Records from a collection
----------------------------------------

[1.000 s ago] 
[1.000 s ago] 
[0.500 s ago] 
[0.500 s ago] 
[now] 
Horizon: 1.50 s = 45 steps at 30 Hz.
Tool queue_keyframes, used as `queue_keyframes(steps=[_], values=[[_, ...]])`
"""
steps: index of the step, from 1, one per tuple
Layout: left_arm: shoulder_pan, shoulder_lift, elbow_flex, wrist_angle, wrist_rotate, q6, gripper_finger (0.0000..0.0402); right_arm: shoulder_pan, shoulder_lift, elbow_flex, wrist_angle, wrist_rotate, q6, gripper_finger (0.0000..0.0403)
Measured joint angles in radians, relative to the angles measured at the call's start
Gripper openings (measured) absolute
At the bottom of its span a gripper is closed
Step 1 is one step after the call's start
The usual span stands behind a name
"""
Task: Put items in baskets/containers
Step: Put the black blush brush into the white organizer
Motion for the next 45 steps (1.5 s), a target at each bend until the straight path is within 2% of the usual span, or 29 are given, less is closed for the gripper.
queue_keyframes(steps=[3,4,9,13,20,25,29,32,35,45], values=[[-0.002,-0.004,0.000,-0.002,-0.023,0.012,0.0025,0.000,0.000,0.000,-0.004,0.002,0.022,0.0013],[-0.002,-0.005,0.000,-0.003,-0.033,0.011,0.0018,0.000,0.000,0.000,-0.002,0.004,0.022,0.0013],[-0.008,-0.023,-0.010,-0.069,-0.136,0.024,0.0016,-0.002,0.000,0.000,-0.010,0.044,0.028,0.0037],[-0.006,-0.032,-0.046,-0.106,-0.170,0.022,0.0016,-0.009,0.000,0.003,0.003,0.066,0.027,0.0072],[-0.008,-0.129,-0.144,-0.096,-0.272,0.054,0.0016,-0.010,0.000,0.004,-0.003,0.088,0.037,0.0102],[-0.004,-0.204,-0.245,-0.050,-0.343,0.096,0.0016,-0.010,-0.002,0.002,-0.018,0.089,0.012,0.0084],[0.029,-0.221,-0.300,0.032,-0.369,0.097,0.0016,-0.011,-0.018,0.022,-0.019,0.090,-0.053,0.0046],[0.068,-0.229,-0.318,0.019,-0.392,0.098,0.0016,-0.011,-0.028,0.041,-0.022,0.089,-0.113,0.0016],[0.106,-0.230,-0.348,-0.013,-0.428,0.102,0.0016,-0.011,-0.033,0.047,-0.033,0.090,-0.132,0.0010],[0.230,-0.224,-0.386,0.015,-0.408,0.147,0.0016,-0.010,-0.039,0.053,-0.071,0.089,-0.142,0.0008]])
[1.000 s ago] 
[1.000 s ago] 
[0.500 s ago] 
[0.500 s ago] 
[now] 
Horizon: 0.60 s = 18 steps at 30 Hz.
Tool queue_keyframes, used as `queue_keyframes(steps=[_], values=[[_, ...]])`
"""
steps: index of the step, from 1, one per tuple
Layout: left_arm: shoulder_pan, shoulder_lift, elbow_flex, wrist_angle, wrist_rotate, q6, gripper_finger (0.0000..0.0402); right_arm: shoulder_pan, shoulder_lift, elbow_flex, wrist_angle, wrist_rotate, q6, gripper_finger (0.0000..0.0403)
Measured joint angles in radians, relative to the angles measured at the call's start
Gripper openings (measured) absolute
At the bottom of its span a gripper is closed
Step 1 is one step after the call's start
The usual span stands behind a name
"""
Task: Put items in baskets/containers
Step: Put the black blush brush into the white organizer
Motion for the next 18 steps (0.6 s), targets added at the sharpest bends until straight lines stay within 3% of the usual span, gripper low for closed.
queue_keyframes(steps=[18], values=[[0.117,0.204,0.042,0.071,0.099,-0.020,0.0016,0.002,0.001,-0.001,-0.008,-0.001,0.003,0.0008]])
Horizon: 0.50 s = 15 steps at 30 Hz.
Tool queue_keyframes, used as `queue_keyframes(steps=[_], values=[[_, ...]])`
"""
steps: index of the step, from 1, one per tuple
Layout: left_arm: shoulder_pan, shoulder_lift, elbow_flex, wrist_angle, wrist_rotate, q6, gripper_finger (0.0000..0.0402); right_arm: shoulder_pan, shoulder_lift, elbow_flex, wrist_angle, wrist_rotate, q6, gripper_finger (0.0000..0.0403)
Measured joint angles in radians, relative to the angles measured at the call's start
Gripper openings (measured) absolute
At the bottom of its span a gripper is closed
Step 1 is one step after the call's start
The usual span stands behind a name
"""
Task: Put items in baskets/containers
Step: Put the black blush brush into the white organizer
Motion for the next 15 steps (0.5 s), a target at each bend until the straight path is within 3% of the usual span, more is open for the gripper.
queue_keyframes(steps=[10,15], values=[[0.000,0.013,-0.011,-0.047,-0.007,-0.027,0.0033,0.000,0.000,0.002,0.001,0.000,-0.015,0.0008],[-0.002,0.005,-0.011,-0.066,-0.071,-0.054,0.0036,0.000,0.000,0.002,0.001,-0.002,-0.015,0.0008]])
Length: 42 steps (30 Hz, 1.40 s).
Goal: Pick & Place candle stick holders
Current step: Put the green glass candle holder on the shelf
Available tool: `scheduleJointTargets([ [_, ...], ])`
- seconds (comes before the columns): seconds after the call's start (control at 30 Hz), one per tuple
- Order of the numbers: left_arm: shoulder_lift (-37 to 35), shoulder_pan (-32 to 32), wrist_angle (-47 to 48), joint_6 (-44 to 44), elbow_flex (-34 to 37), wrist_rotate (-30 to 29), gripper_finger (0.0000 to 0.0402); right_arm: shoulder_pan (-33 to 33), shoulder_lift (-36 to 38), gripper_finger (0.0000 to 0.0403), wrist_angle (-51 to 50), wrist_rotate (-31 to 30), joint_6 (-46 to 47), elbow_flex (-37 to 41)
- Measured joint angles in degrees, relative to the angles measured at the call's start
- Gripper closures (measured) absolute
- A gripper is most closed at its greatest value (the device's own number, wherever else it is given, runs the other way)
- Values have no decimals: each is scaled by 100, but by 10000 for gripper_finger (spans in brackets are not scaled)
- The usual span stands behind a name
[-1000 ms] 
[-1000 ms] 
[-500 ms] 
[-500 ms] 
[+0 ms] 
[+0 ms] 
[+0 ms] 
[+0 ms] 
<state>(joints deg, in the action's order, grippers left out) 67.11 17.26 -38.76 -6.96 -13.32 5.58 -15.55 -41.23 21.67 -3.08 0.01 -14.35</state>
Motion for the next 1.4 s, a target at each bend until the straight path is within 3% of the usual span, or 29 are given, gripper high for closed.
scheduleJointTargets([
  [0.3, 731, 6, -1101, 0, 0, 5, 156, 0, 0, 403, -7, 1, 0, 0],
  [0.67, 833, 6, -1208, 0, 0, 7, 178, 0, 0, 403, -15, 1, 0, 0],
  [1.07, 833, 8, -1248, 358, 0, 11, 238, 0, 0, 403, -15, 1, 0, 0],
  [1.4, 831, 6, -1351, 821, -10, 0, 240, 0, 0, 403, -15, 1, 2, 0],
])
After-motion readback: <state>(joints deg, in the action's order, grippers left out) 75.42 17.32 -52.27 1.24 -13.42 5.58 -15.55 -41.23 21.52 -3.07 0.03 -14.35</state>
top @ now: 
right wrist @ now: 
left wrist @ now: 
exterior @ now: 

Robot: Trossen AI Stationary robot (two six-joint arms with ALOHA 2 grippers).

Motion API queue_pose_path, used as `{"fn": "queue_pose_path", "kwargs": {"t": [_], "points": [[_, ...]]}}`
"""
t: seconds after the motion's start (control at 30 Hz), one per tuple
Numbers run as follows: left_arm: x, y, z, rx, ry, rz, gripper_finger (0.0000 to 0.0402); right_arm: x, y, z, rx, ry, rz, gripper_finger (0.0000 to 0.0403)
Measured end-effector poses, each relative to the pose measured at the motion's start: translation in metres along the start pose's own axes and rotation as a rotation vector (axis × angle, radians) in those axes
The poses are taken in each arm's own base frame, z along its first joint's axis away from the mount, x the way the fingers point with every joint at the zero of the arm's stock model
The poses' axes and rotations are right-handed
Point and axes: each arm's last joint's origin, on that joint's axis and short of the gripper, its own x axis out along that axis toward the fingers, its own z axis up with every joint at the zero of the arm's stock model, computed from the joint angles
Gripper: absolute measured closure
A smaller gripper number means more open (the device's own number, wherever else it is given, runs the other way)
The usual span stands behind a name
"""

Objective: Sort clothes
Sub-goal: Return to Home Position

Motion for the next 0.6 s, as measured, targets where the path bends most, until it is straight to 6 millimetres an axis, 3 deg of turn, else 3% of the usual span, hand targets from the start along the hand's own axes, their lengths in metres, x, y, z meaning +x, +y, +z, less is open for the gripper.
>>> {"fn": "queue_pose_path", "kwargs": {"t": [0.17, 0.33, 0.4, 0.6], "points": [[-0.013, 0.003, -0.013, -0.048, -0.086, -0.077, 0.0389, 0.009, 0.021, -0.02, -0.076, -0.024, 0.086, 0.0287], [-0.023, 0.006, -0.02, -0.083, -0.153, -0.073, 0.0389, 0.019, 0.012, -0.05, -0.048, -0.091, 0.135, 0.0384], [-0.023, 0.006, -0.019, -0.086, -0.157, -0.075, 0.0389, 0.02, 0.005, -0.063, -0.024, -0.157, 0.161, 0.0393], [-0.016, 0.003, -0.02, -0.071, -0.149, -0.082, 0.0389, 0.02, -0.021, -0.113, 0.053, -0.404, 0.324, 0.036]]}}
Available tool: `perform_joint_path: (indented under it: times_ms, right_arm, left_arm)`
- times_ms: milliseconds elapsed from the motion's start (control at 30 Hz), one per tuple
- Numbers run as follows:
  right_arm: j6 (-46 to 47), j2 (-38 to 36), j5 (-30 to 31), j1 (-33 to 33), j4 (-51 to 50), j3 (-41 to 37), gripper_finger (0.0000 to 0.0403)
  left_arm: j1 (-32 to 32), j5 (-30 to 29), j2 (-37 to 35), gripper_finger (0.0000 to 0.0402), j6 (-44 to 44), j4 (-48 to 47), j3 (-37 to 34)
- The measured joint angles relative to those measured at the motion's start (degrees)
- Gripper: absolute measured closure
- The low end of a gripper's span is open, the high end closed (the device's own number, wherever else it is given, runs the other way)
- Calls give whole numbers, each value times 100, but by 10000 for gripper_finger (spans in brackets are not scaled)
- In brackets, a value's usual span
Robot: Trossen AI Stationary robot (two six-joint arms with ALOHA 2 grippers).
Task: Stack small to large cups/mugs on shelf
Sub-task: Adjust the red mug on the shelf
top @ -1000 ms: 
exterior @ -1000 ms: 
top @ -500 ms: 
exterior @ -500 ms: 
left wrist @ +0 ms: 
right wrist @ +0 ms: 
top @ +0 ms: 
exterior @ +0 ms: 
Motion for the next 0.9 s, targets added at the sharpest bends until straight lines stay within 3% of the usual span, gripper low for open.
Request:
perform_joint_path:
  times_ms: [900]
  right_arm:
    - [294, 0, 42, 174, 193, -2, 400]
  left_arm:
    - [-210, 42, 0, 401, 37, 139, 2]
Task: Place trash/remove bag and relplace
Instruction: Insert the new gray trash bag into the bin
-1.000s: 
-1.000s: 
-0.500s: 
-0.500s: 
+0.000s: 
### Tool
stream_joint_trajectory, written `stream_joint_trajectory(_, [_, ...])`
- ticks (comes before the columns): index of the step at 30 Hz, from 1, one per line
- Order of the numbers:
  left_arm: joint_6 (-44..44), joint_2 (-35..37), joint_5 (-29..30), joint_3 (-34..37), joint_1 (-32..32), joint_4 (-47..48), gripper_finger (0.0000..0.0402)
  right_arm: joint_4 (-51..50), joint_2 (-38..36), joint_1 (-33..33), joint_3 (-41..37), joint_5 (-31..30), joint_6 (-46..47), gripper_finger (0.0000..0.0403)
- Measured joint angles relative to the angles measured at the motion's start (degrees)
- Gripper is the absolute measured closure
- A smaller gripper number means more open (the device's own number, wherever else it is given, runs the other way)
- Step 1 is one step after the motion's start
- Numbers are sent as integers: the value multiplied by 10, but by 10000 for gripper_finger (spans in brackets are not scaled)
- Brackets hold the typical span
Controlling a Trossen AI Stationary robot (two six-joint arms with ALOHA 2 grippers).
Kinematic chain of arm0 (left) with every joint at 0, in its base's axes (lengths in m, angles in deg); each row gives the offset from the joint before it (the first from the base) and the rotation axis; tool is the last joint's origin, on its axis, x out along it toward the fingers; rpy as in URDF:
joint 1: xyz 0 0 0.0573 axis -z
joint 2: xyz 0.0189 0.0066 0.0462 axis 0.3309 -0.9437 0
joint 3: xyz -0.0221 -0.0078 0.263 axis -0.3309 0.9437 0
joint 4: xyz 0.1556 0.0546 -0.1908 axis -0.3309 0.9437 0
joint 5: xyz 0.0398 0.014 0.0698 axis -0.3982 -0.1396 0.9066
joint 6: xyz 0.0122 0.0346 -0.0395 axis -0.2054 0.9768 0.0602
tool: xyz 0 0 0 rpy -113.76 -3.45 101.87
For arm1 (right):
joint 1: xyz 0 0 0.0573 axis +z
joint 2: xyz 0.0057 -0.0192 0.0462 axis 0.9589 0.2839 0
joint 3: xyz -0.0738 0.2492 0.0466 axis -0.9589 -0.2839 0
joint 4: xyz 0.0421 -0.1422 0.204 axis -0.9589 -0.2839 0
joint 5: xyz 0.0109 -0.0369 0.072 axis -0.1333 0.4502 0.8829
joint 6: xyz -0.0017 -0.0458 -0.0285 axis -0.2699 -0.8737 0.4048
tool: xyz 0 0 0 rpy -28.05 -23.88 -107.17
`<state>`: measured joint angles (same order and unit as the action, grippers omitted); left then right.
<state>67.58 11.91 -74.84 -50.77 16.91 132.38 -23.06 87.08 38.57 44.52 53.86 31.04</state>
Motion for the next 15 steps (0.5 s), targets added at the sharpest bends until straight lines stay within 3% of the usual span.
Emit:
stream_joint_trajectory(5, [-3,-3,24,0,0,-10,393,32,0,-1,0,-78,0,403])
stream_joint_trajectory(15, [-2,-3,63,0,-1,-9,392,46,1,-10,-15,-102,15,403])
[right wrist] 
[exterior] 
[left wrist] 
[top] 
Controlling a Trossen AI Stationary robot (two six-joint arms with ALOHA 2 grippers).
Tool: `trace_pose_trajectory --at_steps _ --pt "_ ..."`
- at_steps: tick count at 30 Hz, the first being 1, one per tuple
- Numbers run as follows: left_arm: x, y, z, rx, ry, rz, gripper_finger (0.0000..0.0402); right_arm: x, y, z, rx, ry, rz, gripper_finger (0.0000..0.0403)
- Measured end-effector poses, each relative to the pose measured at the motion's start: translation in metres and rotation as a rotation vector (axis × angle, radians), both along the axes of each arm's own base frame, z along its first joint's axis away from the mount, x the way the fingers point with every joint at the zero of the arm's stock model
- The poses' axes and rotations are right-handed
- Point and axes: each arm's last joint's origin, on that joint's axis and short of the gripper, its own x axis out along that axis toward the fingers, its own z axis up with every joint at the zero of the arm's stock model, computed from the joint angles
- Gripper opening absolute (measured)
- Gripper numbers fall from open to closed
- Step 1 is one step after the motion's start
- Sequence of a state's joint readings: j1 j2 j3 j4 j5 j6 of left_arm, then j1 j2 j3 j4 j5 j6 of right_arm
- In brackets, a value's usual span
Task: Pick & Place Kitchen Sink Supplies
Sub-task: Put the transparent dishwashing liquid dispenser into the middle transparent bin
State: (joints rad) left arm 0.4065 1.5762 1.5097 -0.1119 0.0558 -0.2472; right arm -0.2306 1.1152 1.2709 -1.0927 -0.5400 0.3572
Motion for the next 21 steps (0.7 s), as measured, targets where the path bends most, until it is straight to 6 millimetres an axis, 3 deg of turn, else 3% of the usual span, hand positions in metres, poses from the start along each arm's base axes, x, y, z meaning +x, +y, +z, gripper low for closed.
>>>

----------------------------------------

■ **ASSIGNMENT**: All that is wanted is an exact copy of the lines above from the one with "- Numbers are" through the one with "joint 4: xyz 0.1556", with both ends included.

■ **TASK OUTPUT**:
- Numbers are sent as integers: the value multiplied by 10, but by 10000 for gripper_finger (spans in brackets are not scaled)
- Brackets hold the typical span
Controlling a Trossen AI Stationary robot (two six-joint arms with ALOHA 2 grippers).
Kinematic chain of arm0 (left) with every joint at 0, in its base's axes (lengths in m, angles in deg); each row gives the offset from the joint before it (the first from the base) and the rotation axis; tool is the last joint's origin, on its axis, x out along it toward the fingers; rpy as in URDF:
joint 1: xyz 0 0 0.0573 axis -z
joint 2: xyz 0.0189 0.0066 0.0462 axis 0.3309 -0.9437 0
joint 3: xyz -0.0221 -0.0078 0.263 axis -0.3309 0.9437 0
joint 4: xyz 0.1556 0.0546 -0.1908 axis -0.3309 0.9437 0

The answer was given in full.